*Work required:*
Retype word for word the lines of the data below, from the first to the one bearing "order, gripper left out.", with that one included.

*The data:*
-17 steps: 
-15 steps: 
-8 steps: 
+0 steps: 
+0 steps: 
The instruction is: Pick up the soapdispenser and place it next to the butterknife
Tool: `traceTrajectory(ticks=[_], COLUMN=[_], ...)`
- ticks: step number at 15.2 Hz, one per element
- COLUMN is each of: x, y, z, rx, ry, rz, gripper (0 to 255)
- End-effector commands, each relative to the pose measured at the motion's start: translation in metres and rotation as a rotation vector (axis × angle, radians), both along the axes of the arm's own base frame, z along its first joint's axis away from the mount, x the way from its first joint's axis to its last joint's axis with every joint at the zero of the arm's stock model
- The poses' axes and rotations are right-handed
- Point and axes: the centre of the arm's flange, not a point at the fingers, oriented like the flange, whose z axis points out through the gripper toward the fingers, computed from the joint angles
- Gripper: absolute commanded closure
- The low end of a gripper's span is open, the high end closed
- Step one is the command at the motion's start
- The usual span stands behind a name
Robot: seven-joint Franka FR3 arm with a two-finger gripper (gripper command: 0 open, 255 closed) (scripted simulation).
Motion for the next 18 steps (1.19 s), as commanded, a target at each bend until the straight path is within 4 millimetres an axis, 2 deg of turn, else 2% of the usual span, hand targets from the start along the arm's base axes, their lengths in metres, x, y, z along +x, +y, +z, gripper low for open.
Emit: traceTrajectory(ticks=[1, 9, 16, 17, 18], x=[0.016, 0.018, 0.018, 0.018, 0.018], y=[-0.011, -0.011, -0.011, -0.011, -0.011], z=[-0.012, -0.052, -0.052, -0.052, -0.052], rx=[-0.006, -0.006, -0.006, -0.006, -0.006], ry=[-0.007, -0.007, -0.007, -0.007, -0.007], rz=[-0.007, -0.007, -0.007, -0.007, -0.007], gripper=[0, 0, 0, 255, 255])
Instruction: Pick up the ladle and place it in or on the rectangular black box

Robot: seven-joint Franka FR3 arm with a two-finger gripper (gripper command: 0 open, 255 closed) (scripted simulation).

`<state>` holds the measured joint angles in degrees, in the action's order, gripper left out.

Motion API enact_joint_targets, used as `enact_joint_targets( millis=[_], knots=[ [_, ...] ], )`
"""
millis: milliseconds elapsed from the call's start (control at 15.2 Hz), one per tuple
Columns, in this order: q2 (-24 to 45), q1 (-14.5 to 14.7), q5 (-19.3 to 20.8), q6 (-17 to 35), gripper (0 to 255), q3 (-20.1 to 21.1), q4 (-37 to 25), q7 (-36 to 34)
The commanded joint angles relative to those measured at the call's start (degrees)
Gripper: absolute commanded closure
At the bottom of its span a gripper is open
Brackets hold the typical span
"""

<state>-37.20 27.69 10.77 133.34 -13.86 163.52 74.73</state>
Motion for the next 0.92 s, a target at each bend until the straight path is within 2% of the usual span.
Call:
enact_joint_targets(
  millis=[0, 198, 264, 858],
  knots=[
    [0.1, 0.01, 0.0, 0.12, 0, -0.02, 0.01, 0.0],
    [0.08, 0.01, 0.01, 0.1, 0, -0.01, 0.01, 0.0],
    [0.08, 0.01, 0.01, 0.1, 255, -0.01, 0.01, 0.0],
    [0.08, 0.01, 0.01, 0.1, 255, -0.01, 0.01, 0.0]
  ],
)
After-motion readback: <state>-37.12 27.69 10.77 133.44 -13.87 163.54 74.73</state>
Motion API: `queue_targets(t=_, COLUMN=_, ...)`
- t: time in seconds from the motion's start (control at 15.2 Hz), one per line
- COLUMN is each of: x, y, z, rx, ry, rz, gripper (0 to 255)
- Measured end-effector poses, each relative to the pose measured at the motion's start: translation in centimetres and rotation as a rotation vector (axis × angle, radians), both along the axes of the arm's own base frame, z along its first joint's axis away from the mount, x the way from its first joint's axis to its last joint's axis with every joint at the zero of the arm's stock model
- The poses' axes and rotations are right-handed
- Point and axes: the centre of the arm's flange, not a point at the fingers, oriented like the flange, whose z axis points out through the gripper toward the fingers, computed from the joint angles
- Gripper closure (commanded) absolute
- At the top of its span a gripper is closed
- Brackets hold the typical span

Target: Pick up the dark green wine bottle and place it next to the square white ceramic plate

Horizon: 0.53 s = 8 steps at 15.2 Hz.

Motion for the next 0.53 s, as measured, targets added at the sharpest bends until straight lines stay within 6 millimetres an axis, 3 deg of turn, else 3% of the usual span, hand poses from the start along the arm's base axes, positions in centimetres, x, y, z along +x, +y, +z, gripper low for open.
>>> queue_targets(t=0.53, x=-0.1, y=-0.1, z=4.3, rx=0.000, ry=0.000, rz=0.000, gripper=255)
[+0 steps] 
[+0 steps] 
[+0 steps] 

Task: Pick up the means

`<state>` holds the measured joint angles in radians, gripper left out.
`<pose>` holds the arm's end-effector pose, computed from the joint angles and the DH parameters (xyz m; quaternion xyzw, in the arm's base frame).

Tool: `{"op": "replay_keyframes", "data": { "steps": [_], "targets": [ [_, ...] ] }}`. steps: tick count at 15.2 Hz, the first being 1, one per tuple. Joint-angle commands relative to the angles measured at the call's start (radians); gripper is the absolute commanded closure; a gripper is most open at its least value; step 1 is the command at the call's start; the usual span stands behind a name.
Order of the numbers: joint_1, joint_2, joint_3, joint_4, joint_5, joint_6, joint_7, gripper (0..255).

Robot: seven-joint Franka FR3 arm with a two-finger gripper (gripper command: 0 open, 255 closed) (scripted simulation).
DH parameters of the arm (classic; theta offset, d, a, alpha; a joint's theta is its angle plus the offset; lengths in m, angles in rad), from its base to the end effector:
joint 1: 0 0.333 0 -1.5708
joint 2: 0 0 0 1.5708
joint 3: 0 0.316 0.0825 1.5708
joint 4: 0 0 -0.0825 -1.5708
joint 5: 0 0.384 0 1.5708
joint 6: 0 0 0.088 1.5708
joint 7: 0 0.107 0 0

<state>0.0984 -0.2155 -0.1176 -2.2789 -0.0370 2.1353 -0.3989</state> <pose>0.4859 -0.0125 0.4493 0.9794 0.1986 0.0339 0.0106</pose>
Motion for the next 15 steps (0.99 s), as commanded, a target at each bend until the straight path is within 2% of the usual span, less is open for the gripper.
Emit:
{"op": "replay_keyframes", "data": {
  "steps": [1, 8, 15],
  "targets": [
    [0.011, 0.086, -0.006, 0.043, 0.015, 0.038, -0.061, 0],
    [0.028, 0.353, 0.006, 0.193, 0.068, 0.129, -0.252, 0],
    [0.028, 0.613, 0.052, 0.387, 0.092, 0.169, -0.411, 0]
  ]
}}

*Solution to this exercise:*
-17 steps: 
-15 steps: 
-8 steps: 
+0 steps: 
+0 steps: 
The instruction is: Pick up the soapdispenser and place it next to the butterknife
Tool: `traceTrajectory(ticks=[_], COLUMN=[_], ...)`
- ticks: step number at 15.2 Hz, one per element
- COLUMN is each of: x, y, z, rx, ry, rz, gripper (0 to 255)
- End-effector commands, each relative to the pose measured at the motion's start: translation in metres and rotation as a rotation vector (axis × angle, radians), both along the axes of the arm's own base frame, z along its first joint's axis away from the mount, x the way from its first joint's axis to its last joint's axis with every joint at the zero of the arm's stock model
- The poses' axes and rotations are right-handed
- Point and axes: the centre of the arm's flange, not a point at the fingers, oriented like the flange, whose z axis points out through the gripper toward the fingers, computed from the joint angles
- Gripper: absolute commanded closure
- The low end of a gripper's span is open, the high end closed
- Step one is the command at the motion's start
- The usual span stands behind a name
Robot: seven-joint Franka FR3 arm with a two-finger gripper (gripper command: 0 open, 255 closed) (scripted simulation).
Motion for the next 18 steps (1.19 s), as commanded, a target at each bend until the straight path is within 4 millimetres an axis, 2 deg of turn, else 2% of the usual span, hand targets from the start along the arm's base axes, their lengths in metres, x, y, z along +x, +y, +z, gripper low for open.
Emit: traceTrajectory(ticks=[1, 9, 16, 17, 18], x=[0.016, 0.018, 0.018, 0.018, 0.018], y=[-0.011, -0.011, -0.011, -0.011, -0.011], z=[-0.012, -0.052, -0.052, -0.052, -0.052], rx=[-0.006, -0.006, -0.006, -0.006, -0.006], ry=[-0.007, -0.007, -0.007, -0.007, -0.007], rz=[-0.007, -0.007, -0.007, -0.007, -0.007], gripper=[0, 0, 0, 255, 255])
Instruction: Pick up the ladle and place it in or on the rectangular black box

Robot: seven-joint Franka FR3 arm with a two-finger gripper (gripper command: 0 open, 255 closed) (scripted simulation).

`<state>` holds the measured joint angles in degrees, in the action's order, gripper left out.

What was asked now has a complete answer.